So Brick relies on observation. Simple enough. There is so much one can learn from simply watching, and Brick has lots of knows and tells as the fruit of his endeavors.
His brothers have tells. Obviously. Everybody does. It'd be absurd not to, he reckons. Brick knows most of the general tells for behaviors and emotions, like fiddling with your hands if you're nervous or talking faster as you become more passionate about a topic. Those are easy things. Everybody knows those things, or at the very least responds to them naturally.
His brothers are a little more distinct than that.
For example: Boomer likes music. He has an electronic keyboard in his room, along with three different ukuleles, a viola, that beat-up acoustic guitar he's had since they were kids, the other guitar that plugs into the amp, as well as fucking trumpet. Music is an outlet Boomer took to like a moth to a flame; eyes bright and smile brighter, hands itching for anything he could get his hands on. Avidly teaching himself by ear and YouTube tutorials until he could make pieces by himself.
Brick is usually home a little later than his brothers – from whatever the day's events have been (he's prone to losing the hours in the library, both for recreational time and for the benefit of his online classes.) There's a 75% guarantee that Boomer will be playing some kind of music. Major or minor chords are a broad indicator of his overall mood; major if it's positive, minor if it's negative. Tempo and pace of the sound give clues to whether he's angry or excited, sad or tired.
Certain instruments have certain meanings. Acoustic guitar – reminiscing, though not always specifically his childhood spent busking on the street corner. Ukuleles – usually flirtatious or gooey-soft and in love or plain amicable, and if it's the blue one with the pink hearts on the side, then it's most certainly about his 'little love', Bubbles. The electric guitar is usually the one Boomer strums his anger into, wicked shrills and fingers flying fast (though there are exceptions, when Butch is the one playing it, on the increasingly rare occasions he ever leaves his room. Brick doesn't know when Butch learned to play. Another mystery.) Boomer's viola and piano can be for various different things, told mostly by how he plays them.
The fucking trumpet is a joke. Boomer whips it out at parties because he's anything but sensible, and apparently enjoys sounding like he's playing a brass kazoo rather than being taken seriously as a proper musician, and the day Brick gets his hands on the fucking thing, it's going in the trash. That damned. Fucking. TRUMPET.
Another one of Boomer's tells is linked to his interactions with Butch, funnily enough. He's not nearly as good at keeping secrets as his older brothers. His eyes are innocent-lamb kind of wide whenever he's fucked up something; 'casually' leaning himself against surfaces as he drums fretful beats onto his hand. That in itself is pathetic. When he's hiding a secret with Butch, however, things tend to take a turn for the worse. The nicknames slip out.

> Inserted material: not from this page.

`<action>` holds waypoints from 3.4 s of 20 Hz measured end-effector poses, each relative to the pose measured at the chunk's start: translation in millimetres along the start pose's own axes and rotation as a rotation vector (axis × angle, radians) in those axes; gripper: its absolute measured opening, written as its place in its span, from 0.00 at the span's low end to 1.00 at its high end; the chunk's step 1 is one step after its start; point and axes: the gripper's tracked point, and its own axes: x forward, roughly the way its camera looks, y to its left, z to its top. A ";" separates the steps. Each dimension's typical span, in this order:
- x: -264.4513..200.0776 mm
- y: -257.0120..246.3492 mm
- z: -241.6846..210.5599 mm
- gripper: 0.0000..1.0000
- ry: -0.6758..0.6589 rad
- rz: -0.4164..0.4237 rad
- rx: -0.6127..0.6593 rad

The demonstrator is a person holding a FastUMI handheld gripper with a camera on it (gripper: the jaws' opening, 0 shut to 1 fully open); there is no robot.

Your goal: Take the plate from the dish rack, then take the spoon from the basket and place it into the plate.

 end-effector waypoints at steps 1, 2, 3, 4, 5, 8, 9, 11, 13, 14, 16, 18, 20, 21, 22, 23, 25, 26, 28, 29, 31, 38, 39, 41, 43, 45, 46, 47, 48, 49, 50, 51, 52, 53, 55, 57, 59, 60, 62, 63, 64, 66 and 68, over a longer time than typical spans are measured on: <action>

Boss in itself is one of the usual titles Brick is accustomed to. There's no definite origin, nor enough sentiment behind it for Brick to bother looking for one. It's fine. The nickname is fine. Flattering, even. A notion of respect that Boomer puts into his everyday vocabulary the same way he puts love into every fresh cup of coffee left for Brick in the morning and the same way he puts care into the packed lunch he leaves for Butch in the fridge (for whenever Butch…hopefully…leaves his room that day.)
Now, when Boomer calls Brick boss, brickhead, pal, buddy, boss, uh, boss, you see – in a stammering attempt to cover his own ass, there is quite obviously something amiss. Then with the wayward glances to Butch's room. Then that panicked gaze down to his shoes. To Brick, to the wall, to the floor, to Brick once more, and finally resting on Butch's bedroom door.
Brick quietly raises an eyebrow.
He's just stepped through the door. The wind is still red on his face, cheeks and ears cold as he lets his messenger bag slip onto the little cubby under the coatrack. There's not even time to take off his windbreaker before Boomer is stuttering out a greeting from his beanbag in front of the television.
The picture of apprehension; bowed to peer up at Brick upside down, his eyes are flared wide and flickering, mouth gaping a little and blond curls laid over the back of the 90s-patterned beanbag. "Boss! Uh – Brick, pal, my man – you're home…early."
Those blue eyes keep pulling their agitated circuit: Brick, ceiling, the hall to their bedrooms, Brick, ceiling, the hall to their bedrooms. More notably, Butch's bedroom door. The door closest to the communal area. The door that is closed.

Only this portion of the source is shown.